Na semana passada, o pavimento no Largo Comandante Augusto Madureira abateu, criando uma cratera numa zona de passagem da ribeira de Algés, encanada nos anos 1960, num sinal da degradação do solo numa zona fortemente urbanizada, e hoje os moradores decidiram fazer um protesto para pedir a intervenção urgente das autoridades.
“Somos um conjunto de moradores de Miraflores e de Algés e temos estado a acompanhar com alguma preocupação todos os acontecimentos mais recentes”, desde a cratera no chão aos danos em prédios da zona a que se soma a construção na encosta da serra sobranceira, afirmou Pedro Fonseca.
Ao seu lado, alguns manifestantes empunhavam cartazes onde se poderia ler “Algés, onde o provisório se torna definitivo”, “cenário de catástrofe” ou “menos impermeabilização, segurança para os moradores”.
Segundo o dirigente da Associação de Moradores de Miraflores, a questão não é apenas tapar o buraco que surgiu mas sim encontrar uma “solução efetiva” para a drenagem das águas subterrâneas, que passam pelos alicerces dos edifícios, “problemas que se têm vindo a acentuar com autorizações (de construção) em leito de cheia” de novos empreendimentos a montante deste local.
“Nós não estamos aqui contra A ou B, contra a Câmara ou contra o Governo” mas “queremos soluções que nos descansem”, afirmou.
No início do século, chegou a ser discutida a duplicação dos canais subterrâneos da ribeira de Algés para assegurar um melhor escoamento das águas, com um orçamento de 150 mil euros, mas os sucessivos adiamentos fazem com que os “custos desta intervenção sejam hoje muito superiores”, admitiu Pedro Fonseca.

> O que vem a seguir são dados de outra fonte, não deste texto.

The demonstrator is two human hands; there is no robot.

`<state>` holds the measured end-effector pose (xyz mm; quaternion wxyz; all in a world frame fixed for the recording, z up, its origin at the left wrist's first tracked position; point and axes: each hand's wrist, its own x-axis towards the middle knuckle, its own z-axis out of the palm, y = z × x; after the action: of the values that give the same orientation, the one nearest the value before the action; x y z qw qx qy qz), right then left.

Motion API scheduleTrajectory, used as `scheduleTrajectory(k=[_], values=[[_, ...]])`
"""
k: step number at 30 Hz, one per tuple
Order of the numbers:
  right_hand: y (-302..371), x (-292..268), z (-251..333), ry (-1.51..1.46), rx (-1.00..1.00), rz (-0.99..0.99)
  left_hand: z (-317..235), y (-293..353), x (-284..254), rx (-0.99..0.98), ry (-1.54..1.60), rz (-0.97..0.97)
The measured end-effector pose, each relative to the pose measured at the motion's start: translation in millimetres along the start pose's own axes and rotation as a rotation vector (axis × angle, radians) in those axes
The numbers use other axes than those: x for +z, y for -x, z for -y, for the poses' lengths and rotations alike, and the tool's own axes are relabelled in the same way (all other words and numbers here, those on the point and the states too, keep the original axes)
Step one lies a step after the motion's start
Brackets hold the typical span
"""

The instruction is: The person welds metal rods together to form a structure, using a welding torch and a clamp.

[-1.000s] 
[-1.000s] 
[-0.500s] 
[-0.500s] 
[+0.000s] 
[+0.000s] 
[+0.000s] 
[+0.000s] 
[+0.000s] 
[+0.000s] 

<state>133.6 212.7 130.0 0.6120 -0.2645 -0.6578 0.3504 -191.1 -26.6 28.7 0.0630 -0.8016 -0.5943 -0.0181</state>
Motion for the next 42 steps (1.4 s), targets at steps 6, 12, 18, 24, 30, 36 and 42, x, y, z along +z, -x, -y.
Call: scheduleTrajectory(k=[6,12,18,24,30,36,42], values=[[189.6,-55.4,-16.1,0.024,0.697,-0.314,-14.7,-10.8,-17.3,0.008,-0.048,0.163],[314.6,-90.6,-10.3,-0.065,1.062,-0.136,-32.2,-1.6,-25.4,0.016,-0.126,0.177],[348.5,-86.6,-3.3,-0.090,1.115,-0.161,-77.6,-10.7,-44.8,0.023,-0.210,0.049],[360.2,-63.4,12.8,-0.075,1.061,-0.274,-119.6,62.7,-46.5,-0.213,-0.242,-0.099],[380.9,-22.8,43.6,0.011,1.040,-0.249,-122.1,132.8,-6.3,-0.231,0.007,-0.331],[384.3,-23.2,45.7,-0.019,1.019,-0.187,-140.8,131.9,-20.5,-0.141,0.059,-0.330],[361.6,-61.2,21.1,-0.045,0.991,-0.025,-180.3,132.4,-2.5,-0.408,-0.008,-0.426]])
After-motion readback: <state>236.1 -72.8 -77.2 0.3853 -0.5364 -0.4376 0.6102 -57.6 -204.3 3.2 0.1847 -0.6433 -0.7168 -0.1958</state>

Por isso, até que haja soluções hidráulicas permanentes, “a Câmara Municipal não pode continuar a licenciar a montante mais edifícios que condicionem a impermeabilização do subsolo”, acrescentou.
Para já, a autarquia colocou barreiras à superfície para desviar a água da cratera em caso de chuva forte, mas “isso não resolve nada” e é um “penso rápido numa chaga velha”, afirmou à Lusa Helena Abreu, da associação Desafiar Algés – Rede de Moradores, adiantando que a água da ribeira acaba por chegar à baixa de Algés e os danos são globais porque a “natureza não conhece fronteiras”.
"Este é um troço subterrâneo completamente podre, que abre buracos aqui que abre buracos ali e acolá e deixa as pessoas completamente assustadas com medo que lhe abra um buraco na cozinha, porque o caneiro passa por baixo dos prédios”, afirmou a dirigente, defendendo obras urgentes e o desvio da ribeira pela avenida principal da zona.
Em Lisboa estão “a ser feitas obras grandes para escoar as águas, em Cascais também e aqui a Câmara tem dinheiro para construir fóruns de 64 milhões mas não tem dinheiro para arranjar o caneiro de Algés como deve ser e deixa Algés neste estado, a vivermos sempre com o coração nas mãos”, acusou.
Marina Pera mora há 28 anos na zona e o seu prédio apresenta rachas na fachada o que a faz temer em relação ao futuro: “É o investimento de uma vida e sentimo-nos inseguros e ansiosos”.
O seu condomínio ordenou obras de restauro do edifício, construído em 1986, mas os técnicos já informaram que as causas da degradação são externas e estão relacionadas com a instabilidade dos solos, porque as “fundações estão todas ocas”.
Com a construção de uma nova urbanização a montante, já na serra, a situação agravou-se e “andamos sempre com o coração nas mãos quando chove”.
André Lauret é arquiteto e vive perto do local numa moradia. “Aqui há uns anos, vi os meus muros e ceder e tive de fazer obras de consolidação”, explicou, criticando o desrespeito das autoridades locais pela natureza.
“Fui aluno do professor Ribeiro Telles e ele já dizia que era só incompetência criminosa ao serviço dos grandes interesses”, afirmou o arquiteto, considerando que o ordenamento está sujeito “às grandes imobiliárias que fazem o que querem, com atropelos à lei”.
Mário Manteigas é engenheiro hidráulico, mora a poucos metros da cratera que mostra a degradação do subsolo e não tem dúvidas sobre o que deve ser feito.
“Temos de restaurar o traçado natural da ribeira de Algés” e “é necessário avaliar os danos nas infraestruturas de todos os prédios da zona”, sob pena de “algum dia acontecer uma tragédia maior que um buraco”, afirmou.